> _Exercise instructions_
Somewhere below is a line with "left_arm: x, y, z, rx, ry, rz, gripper" and, later, a line with "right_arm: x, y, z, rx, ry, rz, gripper"; repeat those two lines and all the lines between them, exactly as they are.

> _Supplied entries_
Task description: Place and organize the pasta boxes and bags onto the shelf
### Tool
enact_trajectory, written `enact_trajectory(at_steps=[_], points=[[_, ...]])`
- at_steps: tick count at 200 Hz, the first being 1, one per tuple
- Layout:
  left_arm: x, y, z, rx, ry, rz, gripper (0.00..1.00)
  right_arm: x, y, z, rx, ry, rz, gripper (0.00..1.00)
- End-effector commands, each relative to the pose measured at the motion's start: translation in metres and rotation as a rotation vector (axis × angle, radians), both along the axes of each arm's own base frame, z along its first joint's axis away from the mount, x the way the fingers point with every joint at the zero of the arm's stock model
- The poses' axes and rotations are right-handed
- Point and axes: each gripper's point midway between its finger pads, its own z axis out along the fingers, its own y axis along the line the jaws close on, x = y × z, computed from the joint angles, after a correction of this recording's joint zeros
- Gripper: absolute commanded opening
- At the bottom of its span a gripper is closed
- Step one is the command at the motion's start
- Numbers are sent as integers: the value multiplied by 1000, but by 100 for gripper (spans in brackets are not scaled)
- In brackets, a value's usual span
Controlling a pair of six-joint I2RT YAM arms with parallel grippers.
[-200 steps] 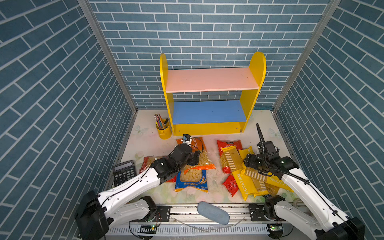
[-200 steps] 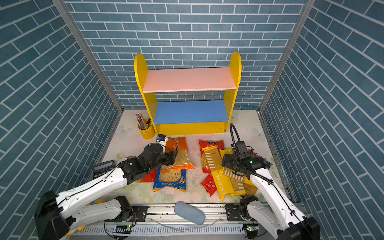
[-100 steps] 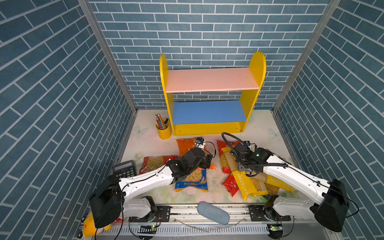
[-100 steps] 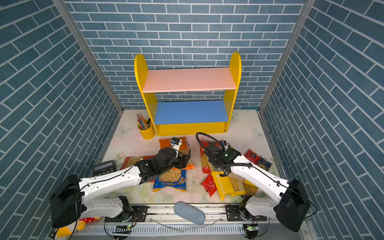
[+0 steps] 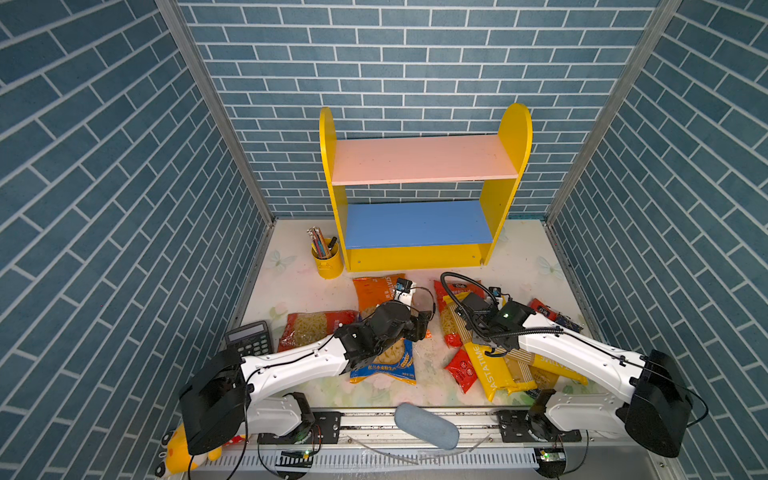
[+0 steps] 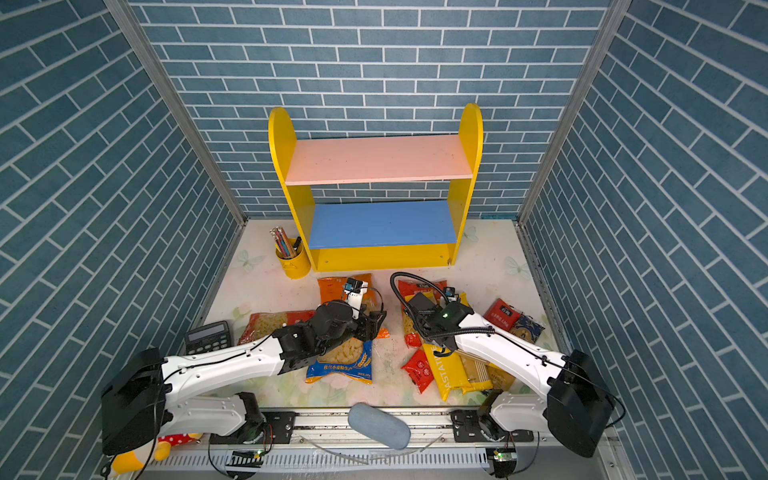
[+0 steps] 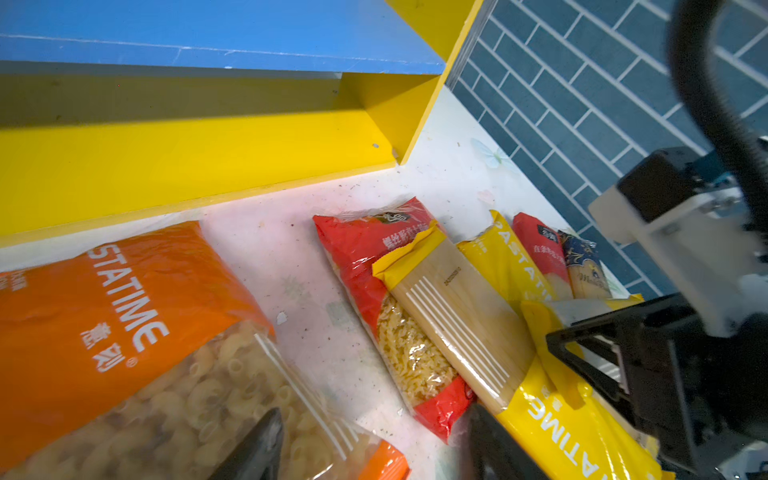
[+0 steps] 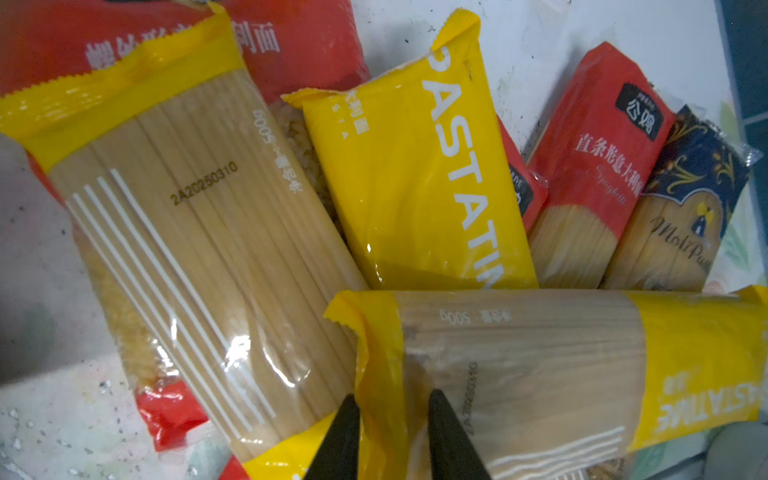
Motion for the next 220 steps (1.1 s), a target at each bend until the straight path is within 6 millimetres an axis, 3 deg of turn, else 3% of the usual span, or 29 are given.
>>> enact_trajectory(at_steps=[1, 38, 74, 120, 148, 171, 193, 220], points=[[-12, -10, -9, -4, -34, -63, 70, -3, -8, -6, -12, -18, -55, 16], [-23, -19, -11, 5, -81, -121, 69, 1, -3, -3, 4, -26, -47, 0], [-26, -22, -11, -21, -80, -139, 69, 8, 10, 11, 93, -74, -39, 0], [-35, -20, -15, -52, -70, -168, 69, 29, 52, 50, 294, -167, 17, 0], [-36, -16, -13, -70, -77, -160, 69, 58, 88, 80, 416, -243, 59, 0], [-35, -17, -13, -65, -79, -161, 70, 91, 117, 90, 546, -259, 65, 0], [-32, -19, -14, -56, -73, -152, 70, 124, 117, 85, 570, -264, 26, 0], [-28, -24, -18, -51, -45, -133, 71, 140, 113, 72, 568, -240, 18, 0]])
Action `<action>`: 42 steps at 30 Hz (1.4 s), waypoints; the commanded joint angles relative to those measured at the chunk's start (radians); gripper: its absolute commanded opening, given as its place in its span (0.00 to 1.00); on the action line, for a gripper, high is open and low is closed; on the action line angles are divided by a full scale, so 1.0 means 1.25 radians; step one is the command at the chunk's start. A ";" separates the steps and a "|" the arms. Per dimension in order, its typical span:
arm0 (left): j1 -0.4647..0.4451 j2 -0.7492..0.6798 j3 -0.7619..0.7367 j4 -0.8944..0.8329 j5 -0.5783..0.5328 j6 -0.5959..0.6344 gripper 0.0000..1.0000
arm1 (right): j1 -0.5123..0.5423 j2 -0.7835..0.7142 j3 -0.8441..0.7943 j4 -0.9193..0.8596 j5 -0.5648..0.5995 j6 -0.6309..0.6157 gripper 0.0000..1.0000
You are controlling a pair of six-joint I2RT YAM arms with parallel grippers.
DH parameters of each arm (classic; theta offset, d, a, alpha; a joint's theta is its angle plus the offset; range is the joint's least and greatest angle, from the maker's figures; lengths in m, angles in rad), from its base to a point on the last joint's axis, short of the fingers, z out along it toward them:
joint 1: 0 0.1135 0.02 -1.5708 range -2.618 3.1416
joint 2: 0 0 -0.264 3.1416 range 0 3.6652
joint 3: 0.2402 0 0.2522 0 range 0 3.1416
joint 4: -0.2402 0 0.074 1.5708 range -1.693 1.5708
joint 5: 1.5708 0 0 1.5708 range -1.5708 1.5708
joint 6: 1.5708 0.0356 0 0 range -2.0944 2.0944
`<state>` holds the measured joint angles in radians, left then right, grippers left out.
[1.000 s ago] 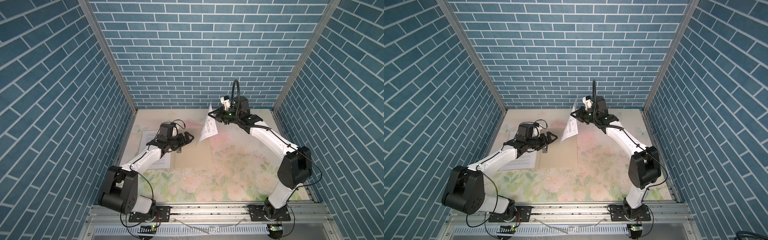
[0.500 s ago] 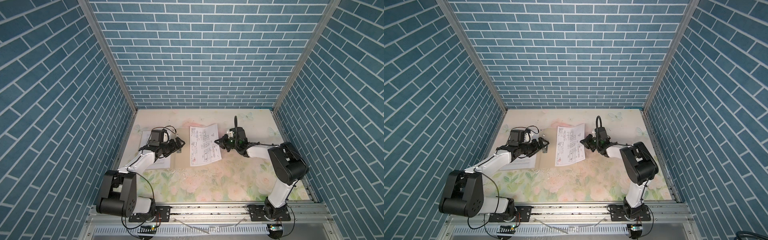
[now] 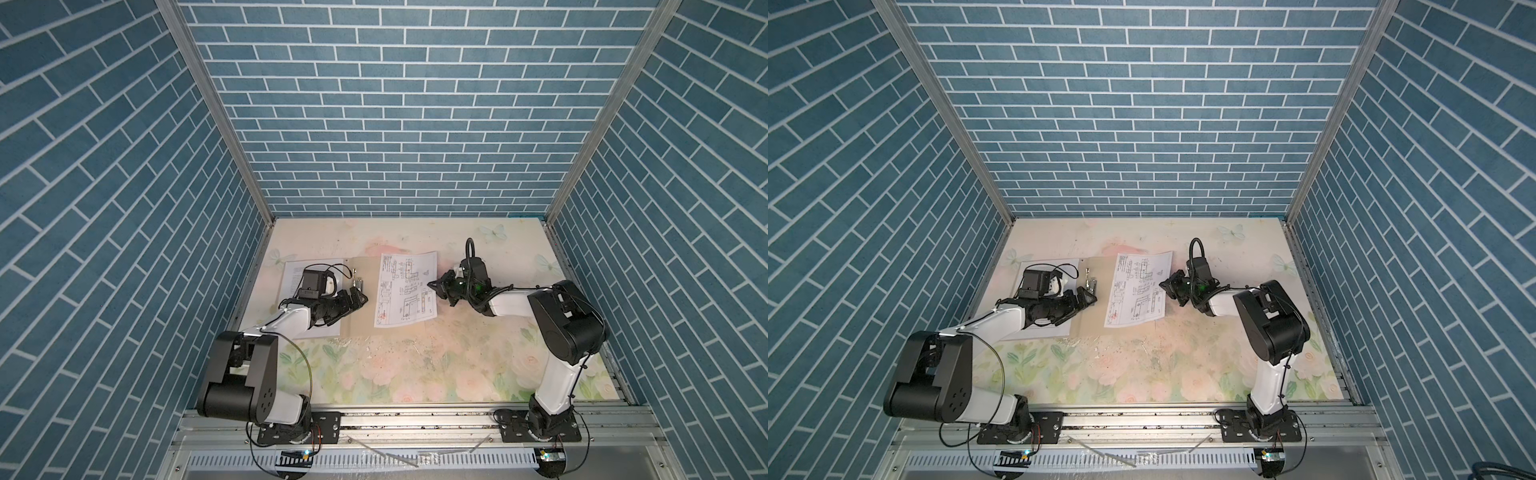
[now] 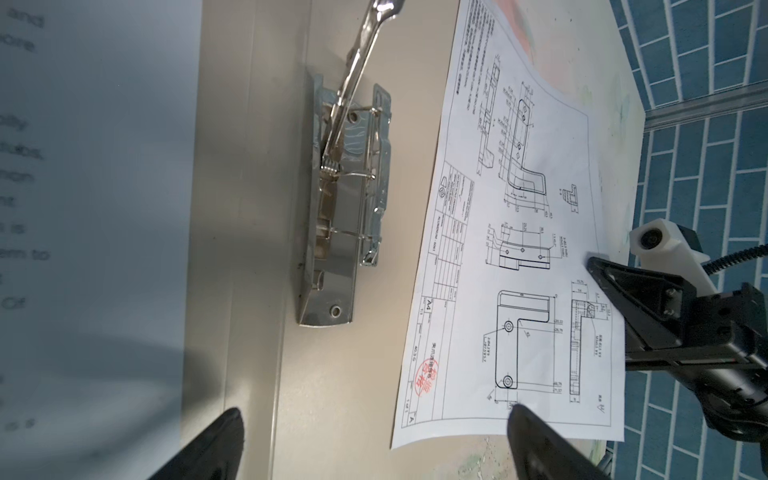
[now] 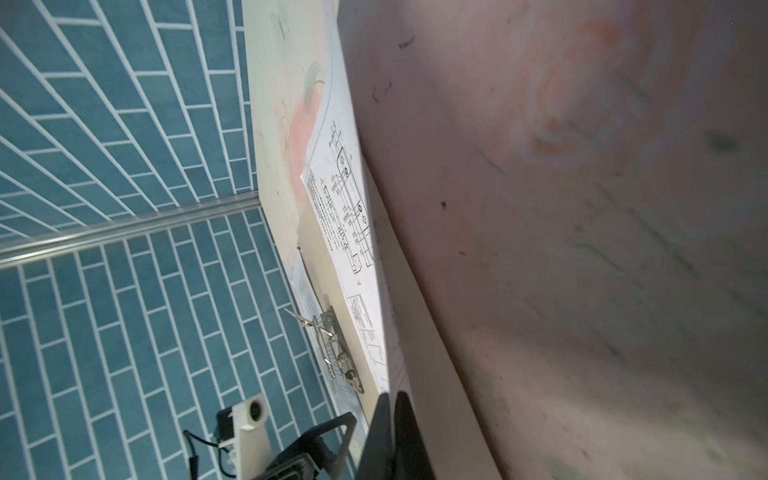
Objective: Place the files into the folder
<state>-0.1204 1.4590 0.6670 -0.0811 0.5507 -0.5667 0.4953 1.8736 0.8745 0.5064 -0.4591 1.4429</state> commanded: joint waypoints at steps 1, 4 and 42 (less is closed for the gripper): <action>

> _Response box_
  left_arm: x, y, z, rx, ry, rz, gripper (0.00..1.00)
  right_arm: x, y, z, rx, ry, rz, gripper (0.00..1.00)

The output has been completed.